_Dataset excerpts_
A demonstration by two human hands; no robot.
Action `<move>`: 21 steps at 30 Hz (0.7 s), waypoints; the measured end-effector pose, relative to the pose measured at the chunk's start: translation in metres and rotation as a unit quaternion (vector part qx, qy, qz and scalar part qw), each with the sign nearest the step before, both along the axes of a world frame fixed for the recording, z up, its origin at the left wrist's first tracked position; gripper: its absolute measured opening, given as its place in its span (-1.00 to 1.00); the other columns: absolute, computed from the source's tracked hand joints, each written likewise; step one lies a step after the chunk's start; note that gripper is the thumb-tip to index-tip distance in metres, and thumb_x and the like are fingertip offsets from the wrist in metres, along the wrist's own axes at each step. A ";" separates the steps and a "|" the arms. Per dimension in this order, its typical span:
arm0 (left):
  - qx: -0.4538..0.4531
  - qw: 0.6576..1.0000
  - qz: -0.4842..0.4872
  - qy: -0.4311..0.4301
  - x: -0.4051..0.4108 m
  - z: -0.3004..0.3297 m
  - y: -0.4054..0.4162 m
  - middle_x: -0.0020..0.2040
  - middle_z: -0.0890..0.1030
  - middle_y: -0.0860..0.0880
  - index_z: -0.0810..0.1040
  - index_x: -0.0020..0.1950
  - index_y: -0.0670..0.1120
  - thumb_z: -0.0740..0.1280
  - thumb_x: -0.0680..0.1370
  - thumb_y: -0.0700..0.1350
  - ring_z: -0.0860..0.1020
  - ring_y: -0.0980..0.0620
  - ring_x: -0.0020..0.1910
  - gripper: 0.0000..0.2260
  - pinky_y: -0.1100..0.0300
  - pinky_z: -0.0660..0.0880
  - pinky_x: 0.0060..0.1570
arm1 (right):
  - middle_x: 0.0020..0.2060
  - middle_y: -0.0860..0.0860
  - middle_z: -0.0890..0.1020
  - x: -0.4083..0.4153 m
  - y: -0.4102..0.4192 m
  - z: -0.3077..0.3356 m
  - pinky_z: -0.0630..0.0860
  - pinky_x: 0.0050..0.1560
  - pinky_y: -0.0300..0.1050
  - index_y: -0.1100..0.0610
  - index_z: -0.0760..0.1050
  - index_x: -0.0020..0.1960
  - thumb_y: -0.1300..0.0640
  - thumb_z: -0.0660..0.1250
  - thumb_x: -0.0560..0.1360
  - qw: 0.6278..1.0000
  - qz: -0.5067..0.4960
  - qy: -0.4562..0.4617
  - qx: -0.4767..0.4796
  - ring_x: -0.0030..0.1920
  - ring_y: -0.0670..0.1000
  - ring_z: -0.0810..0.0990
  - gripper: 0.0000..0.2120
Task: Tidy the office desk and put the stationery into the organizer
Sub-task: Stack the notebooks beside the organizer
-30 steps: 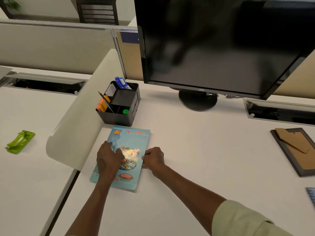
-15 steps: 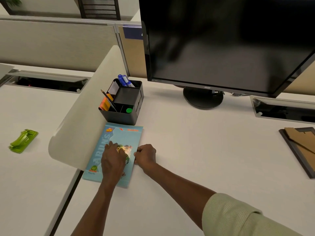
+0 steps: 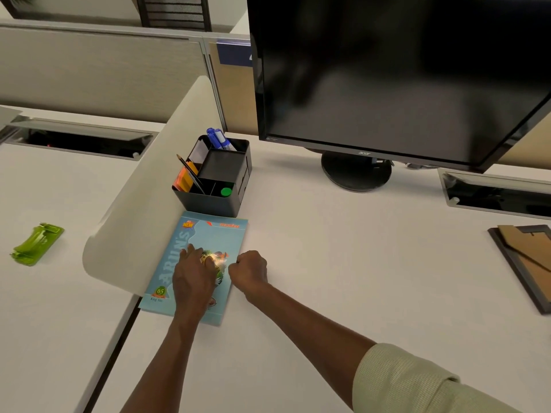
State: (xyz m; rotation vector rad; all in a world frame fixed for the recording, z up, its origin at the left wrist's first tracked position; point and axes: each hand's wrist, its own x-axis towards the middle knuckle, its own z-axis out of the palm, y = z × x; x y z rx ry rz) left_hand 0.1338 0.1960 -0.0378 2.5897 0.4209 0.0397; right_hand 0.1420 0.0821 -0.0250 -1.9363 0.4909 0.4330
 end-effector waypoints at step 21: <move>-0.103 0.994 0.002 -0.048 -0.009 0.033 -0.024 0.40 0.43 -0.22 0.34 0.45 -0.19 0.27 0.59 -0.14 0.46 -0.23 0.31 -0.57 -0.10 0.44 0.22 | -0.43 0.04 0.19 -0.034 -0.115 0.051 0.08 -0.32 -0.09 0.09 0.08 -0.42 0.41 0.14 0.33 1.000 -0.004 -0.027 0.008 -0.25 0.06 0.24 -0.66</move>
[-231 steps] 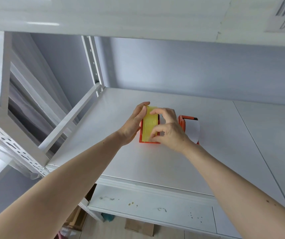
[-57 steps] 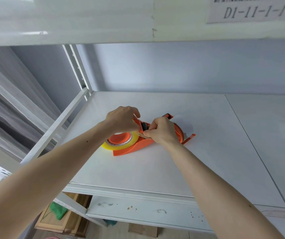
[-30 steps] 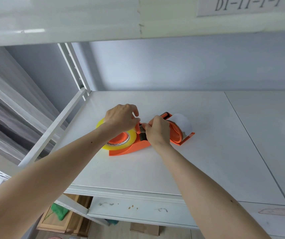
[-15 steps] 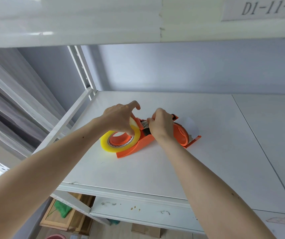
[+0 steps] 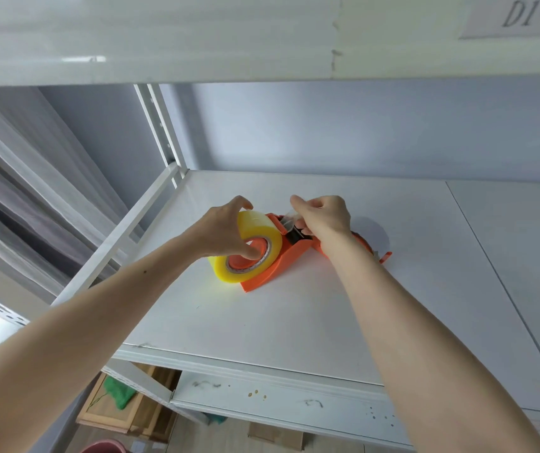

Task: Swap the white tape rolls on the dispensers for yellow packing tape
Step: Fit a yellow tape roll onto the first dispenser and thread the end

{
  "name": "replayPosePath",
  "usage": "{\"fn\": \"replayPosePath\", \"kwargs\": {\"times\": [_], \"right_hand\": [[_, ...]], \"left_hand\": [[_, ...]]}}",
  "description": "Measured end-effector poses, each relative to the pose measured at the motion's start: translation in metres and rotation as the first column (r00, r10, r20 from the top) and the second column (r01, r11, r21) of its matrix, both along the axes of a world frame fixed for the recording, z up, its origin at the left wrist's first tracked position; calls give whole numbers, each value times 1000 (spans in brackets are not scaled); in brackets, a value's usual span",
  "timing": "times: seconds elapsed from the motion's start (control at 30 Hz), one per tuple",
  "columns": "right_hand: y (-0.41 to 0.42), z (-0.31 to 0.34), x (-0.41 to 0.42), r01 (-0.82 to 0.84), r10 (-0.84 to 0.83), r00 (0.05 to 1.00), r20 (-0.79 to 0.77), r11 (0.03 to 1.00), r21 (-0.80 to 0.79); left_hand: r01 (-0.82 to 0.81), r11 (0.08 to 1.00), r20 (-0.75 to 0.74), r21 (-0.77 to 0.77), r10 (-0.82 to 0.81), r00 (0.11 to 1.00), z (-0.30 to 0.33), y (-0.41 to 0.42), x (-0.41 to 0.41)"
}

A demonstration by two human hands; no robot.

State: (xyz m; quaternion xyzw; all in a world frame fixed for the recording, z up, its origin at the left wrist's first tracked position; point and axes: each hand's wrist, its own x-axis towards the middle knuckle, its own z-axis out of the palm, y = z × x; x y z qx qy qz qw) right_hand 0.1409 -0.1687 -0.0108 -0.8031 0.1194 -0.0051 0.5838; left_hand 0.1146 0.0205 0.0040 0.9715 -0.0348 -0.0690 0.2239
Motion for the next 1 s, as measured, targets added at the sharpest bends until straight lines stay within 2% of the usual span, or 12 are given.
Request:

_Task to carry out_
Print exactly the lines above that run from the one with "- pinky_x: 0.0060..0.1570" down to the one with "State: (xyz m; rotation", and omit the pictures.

_Solution for this exercise_
  - pinky_x: 0.0060..0.1570
arm1 (right):
  - middle_x: 0.0020..0.2060
  - middle_y: -0.0860..0.0860
  - middle_z: -0.0890..0.1020
  - x: -0.4083..0.4153 m
  - y: -0.4102..0.4192 m
  - z: -0.3077..0.3356 m
  - pinky_z: -0.0630..0.0860
  - pinky_x: 0.0050..0.1560
  - pinky_y: -0.0300..0.1050
  - index_y: -0.1100..0.0610
  - index_z: -0.0760..0.1050
  - index_x: -0.0020..0.1960
  - thumb_y: -0.1300..0.0640
  - thumb_z: -0.0660..0.1250
  - thumb_x: -0.0560..0.1360
  - qw: 0.6278..1.0000
  - qz: -0.5067..0.4960
  - qy: -0.4562..0.4617
  - qx: -0.4767..0.4796
  - ring_x: -0.0030..0.1920
  - ring_y: -0.0670..0.1000
  - ring_z: -0.0810..0.0990
  - gripper: 0.0000..0.2120
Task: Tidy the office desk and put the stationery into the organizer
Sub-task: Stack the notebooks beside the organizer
-30 steps: 
-15 steps: 
+0 steps: 
State: (xyz m; rotation vector rad; all in a world frame fixed for the recording, z up, its origin at the left wrist's first tracked position; point and axes: each hand's wrist, its own x-axis towards the middle knuckle, its own z-axis out of the palm, y = z × x; x y z rx ry rz) left_hand 0.1338 0.1960 -0.0378 2.5897 0.4209 0.0397; right_hand 0.1420 0.0821 -0.0250 -1.9363 0.4909 0.4330

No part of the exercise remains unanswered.